--- Task prompt ---
Write only the number of lines in the data that include the word "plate".
╭─ Stored data
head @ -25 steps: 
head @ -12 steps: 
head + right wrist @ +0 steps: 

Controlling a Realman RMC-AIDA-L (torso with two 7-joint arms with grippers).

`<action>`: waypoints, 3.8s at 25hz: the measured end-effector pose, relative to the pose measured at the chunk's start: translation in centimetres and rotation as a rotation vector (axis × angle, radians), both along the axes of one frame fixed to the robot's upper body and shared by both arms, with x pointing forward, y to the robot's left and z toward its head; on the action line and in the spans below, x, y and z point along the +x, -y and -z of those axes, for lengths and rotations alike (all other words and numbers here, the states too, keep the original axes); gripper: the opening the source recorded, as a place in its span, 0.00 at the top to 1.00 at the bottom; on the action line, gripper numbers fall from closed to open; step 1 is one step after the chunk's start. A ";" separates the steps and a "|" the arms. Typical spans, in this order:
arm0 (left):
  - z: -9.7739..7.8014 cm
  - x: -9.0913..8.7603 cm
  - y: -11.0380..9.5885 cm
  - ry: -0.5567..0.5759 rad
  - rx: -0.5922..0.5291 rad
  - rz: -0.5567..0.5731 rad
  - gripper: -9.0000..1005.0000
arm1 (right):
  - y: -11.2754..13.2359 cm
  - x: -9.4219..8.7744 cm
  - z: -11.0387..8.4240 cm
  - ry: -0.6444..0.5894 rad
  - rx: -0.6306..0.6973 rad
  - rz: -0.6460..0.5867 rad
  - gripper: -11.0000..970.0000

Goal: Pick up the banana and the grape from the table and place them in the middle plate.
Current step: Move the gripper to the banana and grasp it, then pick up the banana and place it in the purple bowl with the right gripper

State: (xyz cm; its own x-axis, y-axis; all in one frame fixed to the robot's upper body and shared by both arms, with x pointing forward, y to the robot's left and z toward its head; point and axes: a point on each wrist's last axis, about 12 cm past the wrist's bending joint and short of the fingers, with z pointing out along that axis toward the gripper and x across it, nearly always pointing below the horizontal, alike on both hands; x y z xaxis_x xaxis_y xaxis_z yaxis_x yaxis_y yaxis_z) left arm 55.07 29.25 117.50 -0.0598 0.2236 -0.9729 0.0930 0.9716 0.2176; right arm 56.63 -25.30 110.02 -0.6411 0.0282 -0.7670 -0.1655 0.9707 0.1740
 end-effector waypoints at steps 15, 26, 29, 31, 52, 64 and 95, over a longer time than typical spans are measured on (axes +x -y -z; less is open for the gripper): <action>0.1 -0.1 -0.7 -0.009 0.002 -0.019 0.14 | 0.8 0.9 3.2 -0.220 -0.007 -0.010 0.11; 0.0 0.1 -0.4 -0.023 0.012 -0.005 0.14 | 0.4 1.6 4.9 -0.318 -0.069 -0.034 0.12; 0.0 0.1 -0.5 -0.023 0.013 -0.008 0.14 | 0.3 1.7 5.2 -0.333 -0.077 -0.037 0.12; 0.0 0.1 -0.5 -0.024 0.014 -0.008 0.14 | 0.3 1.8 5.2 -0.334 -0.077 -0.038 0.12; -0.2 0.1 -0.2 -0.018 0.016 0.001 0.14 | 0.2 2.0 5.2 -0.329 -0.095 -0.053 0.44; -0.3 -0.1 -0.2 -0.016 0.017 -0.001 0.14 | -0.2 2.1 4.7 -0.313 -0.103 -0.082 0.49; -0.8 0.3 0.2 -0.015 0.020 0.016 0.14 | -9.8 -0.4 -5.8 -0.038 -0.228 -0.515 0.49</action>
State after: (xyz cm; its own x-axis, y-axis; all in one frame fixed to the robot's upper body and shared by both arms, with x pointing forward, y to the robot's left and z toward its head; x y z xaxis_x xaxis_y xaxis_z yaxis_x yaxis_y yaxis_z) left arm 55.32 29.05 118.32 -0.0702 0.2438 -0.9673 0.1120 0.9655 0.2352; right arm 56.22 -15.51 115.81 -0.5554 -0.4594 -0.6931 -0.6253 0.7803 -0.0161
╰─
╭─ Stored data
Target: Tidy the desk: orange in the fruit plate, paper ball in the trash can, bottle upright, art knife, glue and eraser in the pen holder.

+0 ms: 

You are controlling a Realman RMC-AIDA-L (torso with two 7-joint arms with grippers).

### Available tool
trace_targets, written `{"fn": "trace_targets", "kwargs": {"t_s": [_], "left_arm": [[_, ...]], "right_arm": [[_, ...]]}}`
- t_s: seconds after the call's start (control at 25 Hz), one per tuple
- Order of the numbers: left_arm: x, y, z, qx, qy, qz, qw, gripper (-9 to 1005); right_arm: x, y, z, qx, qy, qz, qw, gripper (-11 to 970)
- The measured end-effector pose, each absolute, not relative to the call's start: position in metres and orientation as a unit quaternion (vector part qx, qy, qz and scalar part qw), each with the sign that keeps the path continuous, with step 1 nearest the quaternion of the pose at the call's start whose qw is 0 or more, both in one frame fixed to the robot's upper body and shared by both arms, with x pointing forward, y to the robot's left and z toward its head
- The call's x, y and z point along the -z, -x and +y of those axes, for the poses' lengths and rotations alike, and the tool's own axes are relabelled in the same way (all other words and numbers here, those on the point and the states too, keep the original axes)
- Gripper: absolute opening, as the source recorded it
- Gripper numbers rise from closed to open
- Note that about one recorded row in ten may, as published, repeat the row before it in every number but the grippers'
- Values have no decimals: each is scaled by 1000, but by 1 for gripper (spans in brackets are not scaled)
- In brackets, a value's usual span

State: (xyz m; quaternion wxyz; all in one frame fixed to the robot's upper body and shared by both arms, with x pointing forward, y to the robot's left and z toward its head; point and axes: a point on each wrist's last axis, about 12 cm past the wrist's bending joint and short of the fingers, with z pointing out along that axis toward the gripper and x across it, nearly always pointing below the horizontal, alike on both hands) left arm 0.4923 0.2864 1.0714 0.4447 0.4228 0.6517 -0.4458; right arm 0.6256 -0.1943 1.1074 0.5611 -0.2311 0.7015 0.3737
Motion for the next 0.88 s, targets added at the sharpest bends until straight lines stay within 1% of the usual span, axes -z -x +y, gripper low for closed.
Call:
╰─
--- Your solution ---
2